What the task requires: The material below holds pictures, which are to be left out; copy exactly the lines from the one with "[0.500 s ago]" through the one with "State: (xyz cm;".

Source data:
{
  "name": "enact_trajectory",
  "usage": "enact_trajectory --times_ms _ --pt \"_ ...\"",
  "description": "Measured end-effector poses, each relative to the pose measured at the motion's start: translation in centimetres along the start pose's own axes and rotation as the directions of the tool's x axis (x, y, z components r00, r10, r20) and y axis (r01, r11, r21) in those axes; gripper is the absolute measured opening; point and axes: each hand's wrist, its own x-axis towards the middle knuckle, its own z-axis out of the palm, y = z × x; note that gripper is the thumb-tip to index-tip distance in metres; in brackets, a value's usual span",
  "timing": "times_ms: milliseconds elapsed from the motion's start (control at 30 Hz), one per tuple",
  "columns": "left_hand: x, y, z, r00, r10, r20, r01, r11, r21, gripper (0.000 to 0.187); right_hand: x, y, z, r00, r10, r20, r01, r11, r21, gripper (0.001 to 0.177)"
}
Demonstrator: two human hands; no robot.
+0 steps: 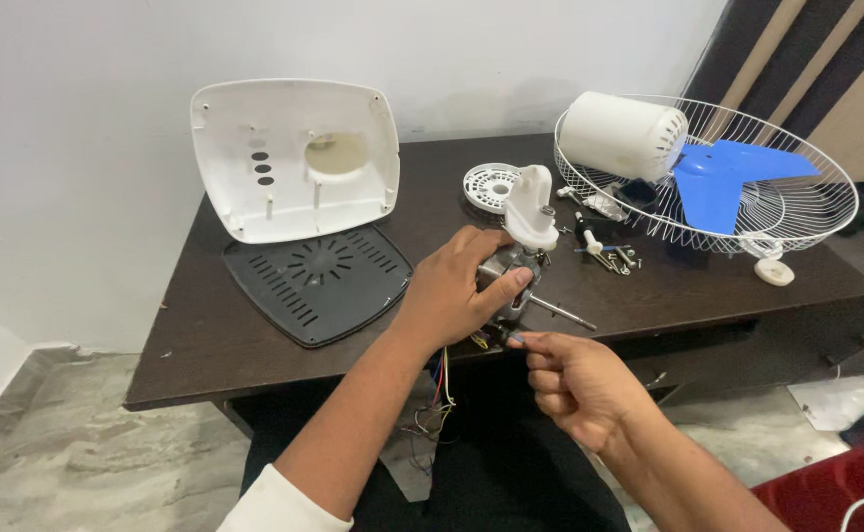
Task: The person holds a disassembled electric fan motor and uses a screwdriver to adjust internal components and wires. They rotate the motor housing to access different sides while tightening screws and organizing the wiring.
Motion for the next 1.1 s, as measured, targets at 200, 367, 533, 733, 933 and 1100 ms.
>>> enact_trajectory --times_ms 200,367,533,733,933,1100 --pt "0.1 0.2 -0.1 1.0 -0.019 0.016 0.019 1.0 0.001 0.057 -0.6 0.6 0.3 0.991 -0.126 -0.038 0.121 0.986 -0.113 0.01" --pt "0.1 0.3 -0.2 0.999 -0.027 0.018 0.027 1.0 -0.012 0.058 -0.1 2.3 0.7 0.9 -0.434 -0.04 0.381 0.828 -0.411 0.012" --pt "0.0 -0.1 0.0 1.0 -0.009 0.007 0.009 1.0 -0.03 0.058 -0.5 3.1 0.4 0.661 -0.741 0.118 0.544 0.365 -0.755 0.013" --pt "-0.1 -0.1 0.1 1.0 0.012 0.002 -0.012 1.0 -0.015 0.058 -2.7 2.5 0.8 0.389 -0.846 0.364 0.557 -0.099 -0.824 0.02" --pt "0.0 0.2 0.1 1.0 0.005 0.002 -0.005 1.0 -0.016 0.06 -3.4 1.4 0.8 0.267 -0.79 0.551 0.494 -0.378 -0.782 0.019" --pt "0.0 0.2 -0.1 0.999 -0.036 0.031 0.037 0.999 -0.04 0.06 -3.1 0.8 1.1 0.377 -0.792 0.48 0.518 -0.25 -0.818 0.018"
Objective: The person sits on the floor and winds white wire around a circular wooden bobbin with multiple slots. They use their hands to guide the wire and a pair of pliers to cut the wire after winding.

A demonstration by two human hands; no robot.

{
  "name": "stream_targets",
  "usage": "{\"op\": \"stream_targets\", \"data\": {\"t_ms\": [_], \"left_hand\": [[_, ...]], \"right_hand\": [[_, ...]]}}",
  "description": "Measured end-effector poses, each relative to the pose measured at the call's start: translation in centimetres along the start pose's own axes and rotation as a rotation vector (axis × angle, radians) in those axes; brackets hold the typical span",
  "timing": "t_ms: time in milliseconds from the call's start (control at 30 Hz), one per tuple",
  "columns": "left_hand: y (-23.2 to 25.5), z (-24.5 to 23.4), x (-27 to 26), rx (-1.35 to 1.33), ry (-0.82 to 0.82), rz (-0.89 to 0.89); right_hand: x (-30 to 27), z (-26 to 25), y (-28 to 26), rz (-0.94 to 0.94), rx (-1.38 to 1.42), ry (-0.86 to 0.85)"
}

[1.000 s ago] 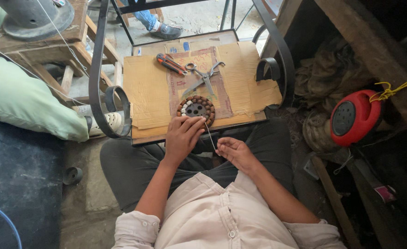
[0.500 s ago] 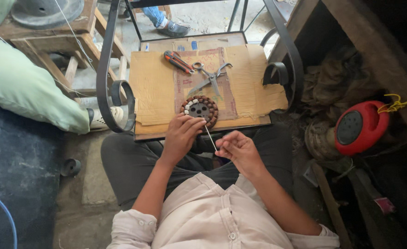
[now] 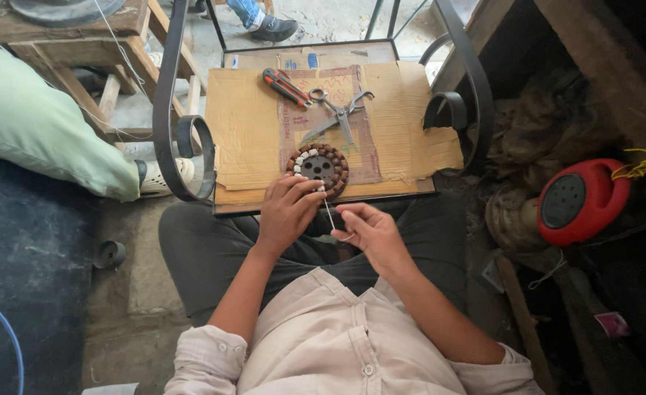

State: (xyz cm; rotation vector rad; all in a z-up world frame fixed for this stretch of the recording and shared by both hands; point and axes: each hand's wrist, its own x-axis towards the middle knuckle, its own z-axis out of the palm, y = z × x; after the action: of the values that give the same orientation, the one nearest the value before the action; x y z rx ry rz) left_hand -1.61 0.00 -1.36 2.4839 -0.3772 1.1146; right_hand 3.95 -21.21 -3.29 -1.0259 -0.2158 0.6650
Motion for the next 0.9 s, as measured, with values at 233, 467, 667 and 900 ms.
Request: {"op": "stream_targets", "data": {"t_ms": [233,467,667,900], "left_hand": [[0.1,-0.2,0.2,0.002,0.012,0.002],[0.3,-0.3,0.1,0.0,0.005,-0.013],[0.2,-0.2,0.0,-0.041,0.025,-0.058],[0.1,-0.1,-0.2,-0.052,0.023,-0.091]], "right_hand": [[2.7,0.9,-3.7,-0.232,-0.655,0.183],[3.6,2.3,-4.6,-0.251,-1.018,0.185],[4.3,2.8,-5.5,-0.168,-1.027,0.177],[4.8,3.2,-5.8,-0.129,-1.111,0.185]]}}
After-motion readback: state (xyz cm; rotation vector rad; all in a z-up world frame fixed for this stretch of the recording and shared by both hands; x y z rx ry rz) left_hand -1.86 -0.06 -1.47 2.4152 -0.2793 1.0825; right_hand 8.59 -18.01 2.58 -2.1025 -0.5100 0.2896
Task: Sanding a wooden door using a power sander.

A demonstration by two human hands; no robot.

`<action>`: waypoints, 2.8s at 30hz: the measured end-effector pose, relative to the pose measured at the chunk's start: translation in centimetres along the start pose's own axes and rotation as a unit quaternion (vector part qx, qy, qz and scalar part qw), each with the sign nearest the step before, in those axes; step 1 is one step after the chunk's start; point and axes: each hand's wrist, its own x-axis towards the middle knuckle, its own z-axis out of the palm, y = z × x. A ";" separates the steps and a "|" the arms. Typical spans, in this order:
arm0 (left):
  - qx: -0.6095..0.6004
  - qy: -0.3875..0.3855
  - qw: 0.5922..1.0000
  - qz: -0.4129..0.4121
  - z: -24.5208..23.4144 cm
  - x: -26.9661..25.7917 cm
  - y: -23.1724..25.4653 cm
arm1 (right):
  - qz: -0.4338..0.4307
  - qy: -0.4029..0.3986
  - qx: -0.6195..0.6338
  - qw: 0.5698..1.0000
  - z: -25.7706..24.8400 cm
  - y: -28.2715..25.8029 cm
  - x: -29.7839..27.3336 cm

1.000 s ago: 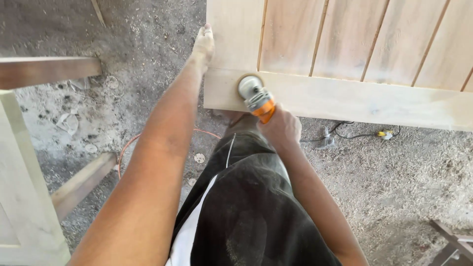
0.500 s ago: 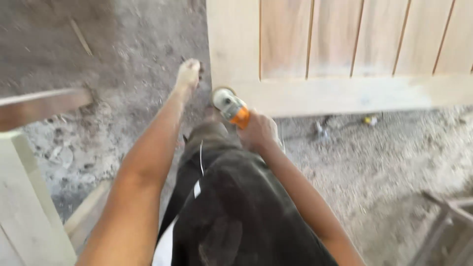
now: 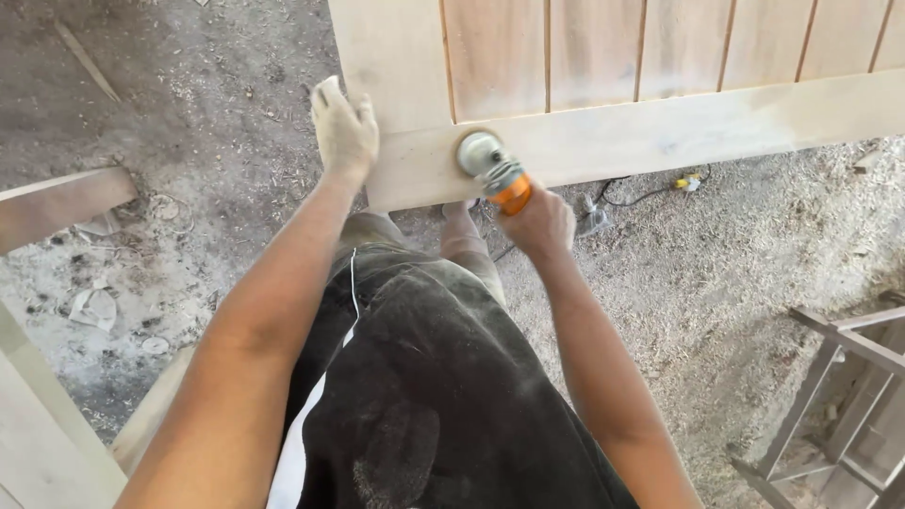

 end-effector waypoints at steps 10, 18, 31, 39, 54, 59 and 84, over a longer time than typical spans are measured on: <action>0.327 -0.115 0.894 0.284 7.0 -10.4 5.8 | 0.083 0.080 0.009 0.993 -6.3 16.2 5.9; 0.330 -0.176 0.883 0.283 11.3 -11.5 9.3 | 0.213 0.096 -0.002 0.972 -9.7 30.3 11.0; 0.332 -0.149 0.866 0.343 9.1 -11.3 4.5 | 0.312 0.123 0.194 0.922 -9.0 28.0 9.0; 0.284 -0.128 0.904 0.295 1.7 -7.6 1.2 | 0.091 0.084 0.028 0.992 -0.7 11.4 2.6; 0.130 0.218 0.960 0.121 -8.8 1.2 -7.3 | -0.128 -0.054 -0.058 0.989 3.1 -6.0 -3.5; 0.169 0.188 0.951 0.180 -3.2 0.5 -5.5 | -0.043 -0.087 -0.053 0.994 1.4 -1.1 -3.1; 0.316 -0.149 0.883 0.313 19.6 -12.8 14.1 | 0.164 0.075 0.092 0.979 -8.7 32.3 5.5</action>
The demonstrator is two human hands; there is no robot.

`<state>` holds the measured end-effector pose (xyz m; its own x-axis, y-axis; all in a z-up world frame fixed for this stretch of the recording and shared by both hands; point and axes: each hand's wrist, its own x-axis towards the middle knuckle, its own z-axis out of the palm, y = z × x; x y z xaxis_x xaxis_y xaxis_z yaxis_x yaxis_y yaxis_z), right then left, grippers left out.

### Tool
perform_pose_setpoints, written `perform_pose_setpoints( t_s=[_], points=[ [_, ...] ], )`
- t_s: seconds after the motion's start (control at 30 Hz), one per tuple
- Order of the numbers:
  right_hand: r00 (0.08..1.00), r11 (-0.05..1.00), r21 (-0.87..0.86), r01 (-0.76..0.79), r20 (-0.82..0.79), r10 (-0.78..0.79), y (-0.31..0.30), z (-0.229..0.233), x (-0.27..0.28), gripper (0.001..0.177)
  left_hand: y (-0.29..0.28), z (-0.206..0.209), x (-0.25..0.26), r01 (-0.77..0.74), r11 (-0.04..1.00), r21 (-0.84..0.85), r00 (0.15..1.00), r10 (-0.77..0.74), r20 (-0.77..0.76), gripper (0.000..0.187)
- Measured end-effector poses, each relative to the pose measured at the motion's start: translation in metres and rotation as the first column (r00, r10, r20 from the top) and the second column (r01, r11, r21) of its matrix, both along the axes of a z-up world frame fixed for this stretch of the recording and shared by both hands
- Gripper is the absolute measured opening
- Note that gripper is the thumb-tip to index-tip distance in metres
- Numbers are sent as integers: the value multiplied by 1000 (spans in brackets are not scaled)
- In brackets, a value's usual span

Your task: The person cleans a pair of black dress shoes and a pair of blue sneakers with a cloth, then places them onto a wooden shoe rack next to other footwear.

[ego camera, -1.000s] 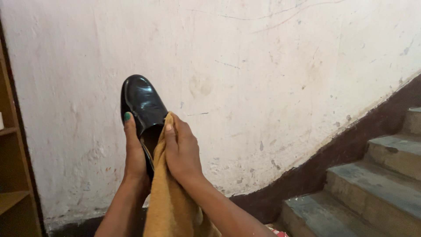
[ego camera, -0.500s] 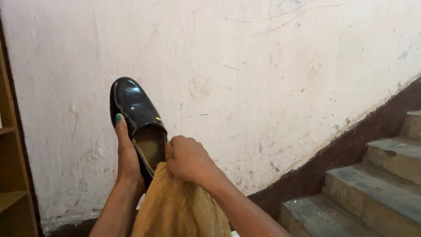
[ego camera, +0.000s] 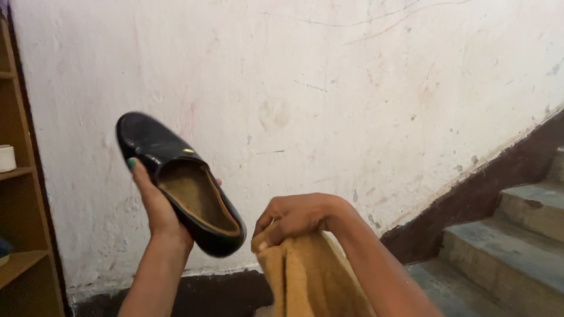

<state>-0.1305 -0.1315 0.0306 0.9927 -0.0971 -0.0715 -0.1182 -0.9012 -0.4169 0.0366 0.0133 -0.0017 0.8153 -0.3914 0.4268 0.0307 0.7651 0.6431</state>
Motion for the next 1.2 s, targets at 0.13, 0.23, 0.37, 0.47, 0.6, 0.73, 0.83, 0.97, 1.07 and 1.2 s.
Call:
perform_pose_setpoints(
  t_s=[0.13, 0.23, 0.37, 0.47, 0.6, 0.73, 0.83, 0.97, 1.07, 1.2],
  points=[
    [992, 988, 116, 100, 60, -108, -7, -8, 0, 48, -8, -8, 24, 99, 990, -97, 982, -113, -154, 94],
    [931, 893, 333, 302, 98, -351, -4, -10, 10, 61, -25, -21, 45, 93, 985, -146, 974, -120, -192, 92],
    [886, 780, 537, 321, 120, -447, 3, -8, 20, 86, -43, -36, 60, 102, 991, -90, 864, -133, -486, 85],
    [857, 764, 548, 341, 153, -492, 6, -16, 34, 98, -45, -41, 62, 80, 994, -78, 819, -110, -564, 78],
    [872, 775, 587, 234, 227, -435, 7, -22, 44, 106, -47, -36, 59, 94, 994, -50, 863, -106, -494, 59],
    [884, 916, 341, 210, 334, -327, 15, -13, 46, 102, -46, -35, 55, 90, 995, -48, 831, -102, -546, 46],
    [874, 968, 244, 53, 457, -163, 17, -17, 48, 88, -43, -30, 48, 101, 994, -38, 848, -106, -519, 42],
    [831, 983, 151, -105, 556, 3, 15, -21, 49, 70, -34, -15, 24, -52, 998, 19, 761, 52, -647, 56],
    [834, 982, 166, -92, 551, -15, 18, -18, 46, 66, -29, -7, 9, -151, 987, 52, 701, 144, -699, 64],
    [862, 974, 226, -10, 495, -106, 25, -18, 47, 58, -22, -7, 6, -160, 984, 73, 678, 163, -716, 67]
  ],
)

Result of this exercise:
[0.500 s ago] 
[now] 

State: (xyz cm; rotation vector rad; all in a z-up world frame fixed for this stretch of the recording and shared by both hands; point and axes: each hand's wrist, its own x-axis towards the middle knuckle, its own z-axis out of the palm, y = z × x; after the action: of the values that give the same orientation, the one nearest the value before the action; x y z rx ry rz) left_hand -1.61 0.00 -1.36 2.4839 -0.3772 1.1146; right_hand 3.95 -21.21 -3.29 -1.0259 -0.2158 0.6650

The answer requires no additions.